The Wire (India) is new media venture founded by Siddharth Varadarajan and Sidharth Bhatia that seeks to “reimagine the media as a joint venture in the public sphere between journalists, readers and a concerned citizenry.” Debarshi Dasgupta:
It is early December. A chill has started to descend along with the opaque dark that cloaks Bijapur’s jungles every night. A few locals in Bedre, a small village on the banks of the Indrawati and next to the border with Maharashtra, have gathered around a crackling fire. Without televisions in most households, congregating around some warmth is how villagers here like to keep themselves entertained on long winter evenings. One of them, a government worker, flicks open his phone. He decides the occasion merits a song.
I await a mawkish Bollywood number. It is all I have heard public bus stereos belt out in Chhattisgarh. On these long, rough journeys, escapist refrains have turned out to be a favourite of the people here, scarred, not unlike their roads, by the persistent Naxal conflict.
Instead, a booming female voice plays out of his phone. An infectious rhythmic drumbeat and a rousing chorus roll in to keep her company. “Jaburjaburjangalte deke atina, laljhandalaltenima des kinaam…” the Gondi recording progresses.

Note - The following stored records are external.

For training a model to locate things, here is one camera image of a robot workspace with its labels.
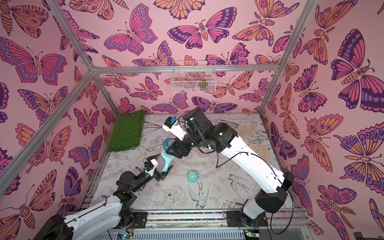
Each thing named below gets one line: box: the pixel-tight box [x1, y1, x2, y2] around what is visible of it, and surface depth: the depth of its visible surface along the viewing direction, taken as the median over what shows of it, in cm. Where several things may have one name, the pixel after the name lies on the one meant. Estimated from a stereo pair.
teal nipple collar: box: [163, 138, 176, 151], surface depth 61 cm
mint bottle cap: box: [187, 170, 199, 183], surface depth 87 cm
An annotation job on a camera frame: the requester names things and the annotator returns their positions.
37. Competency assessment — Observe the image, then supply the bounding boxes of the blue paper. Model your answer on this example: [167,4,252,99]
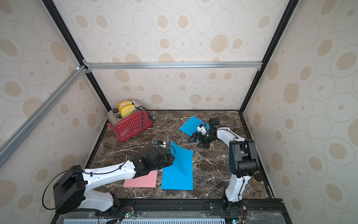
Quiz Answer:
[180,116,205,136]
[161,141,194,190]

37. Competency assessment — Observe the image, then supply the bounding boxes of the pink paper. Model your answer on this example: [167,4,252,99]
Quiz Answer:
[124,170,158,188]

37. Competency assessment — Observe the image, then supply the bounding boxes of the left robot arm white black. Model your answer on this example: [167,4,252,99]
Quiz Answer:
[51,145,175,215]

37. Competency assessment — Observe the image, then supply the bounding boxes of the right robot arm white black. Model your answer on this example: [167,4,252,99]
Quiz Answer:
[187,125,260,212]

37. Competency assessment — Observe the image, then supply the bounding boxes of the red toaster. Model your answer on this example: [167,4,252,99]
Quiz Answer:
[107,100,155,142]

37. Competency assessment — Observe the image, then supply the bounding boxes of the yellow toast slice front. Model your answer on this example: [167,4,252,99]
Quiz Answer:
[120,104,136,118]

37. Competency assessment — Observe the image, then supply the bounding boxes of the yellow toast slice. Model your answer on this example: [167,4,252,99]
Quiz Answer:
[118,101,132,111]
[120,104,136,118]

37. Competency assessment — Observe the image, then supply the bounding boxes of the brown jar front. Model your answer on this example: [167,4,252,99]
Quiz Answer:
[254,173,264,182]

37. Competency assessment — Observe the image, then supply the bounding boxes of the yellow toast slice back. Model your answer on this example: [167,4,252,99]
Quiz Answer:
[118,101,132,111]

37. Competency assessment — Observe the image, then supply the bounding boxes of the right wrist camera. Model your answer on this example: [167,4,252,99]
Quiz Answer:
[197,117,220,134]

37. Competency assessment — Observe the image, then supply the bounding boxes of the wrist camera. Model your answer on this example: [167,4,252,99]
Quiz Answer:
[156,140,167,148]
[197,117,220,134]

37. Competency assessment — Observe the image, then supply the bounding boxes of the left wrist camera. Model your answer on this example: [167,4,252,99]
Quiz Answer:
[156,140,167,148]

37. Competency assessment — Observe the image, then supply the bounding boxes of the black toaster cable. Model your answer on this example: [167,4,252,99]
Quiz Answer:
[134,105,154,132]

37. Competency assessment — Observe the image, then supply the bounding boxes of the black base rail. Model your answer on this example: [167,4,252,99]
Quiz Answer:
[52,198,292,224]

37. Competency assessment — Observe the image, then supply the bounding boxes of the horizontal aluminium rail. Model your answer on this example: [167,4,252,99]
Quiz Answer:
[83,59,263,71]

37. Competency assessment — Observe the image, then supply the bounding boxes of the left aluminium rail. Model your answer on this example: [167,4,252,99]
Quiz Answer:
[1,65,86,166]

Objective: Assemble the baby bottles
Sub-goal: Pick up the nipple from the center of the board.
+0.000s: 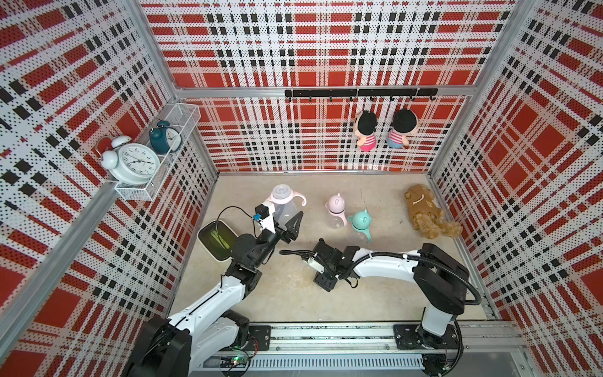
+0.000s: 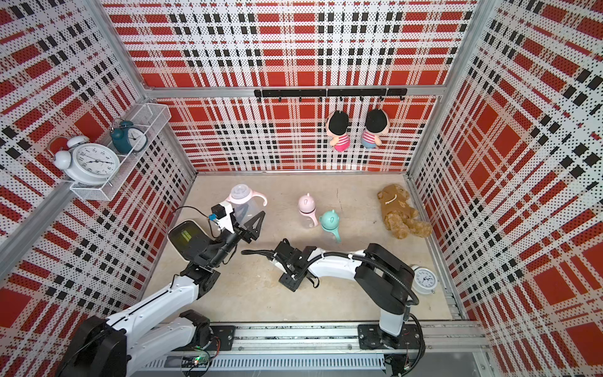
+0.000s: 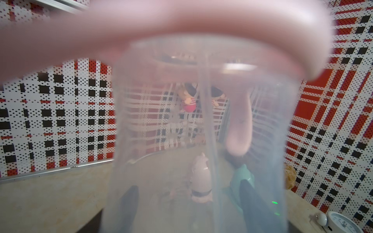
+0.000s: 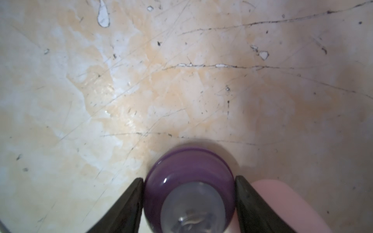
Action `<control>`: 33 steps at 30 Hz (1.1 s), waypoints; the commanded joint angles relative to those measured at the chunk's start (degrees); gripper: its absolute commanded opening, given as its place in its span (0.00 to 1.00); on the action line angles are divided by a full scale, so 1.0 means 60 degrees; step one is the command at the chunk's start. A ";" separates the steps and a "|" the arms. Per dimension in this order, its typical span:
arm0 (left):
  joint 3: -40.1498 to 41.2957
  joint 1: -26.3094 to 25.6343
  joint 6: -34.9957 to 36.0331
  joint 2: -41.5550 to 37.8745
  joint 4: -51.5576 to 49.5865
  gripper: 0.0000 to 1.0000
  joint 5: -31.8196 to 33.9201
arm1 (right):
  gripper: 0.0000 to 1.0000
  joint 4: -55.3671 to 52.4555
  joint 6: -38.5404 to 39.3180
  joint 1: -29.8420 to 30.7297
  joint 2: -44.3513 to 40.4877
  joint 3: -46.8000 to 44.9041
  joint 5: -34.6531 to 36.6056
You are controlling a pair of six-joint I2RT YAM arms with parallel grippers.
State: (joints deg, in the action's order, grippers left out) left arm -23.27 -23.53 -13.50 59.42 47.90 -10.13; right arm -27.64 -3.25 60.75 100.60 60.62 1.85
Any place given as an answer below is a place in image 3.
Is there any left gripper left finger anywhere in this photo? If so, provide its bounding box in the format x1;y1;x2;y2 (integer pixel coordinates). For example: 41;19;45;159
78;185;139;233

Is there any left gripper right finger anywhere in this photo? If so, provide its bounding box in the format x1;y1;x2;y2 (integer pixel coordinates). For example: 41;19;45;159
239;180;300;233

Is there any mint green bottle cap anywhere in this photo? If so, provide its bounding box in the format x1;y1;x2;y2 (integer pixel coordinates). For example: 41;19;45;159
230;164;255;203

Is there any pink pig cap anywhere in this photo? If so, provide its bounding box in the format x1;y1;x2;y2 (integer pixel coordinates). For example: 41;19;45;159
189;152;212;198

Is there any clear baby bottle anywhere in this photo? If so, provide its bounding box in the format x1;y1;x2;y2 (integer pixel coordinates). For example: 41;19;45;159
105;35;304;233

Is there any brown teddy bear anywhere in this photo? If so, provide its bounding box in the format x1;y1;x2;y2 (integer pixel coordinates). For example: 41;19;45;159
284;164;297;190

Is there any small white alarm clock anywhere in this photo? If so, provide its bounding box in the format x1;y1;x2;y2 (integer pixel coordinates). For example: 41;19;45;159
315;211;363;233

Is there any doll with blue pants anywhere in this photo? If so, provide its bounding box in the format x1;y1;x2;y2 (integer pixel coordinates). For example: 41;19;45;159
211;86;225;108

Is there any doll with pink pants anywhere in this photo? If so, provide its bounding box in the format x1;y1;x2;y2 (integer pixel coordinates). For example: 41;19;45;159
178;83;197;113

She is singing of her love for her hero, not one who cavorts to woo her but a martyr who has died defending her land. “The beauty of the jungle you fought for misses you. Where are you? Where is your voice? We can’t hear it.” There’s little doubt about the song’s provenance and loyalty; it is one performed to support the Naxals. But this gathering is one of ordinary villagers, not Naxal cadres bonding around a boot-camp bonfire. Why would they play a rebel song openly, and before an outsider?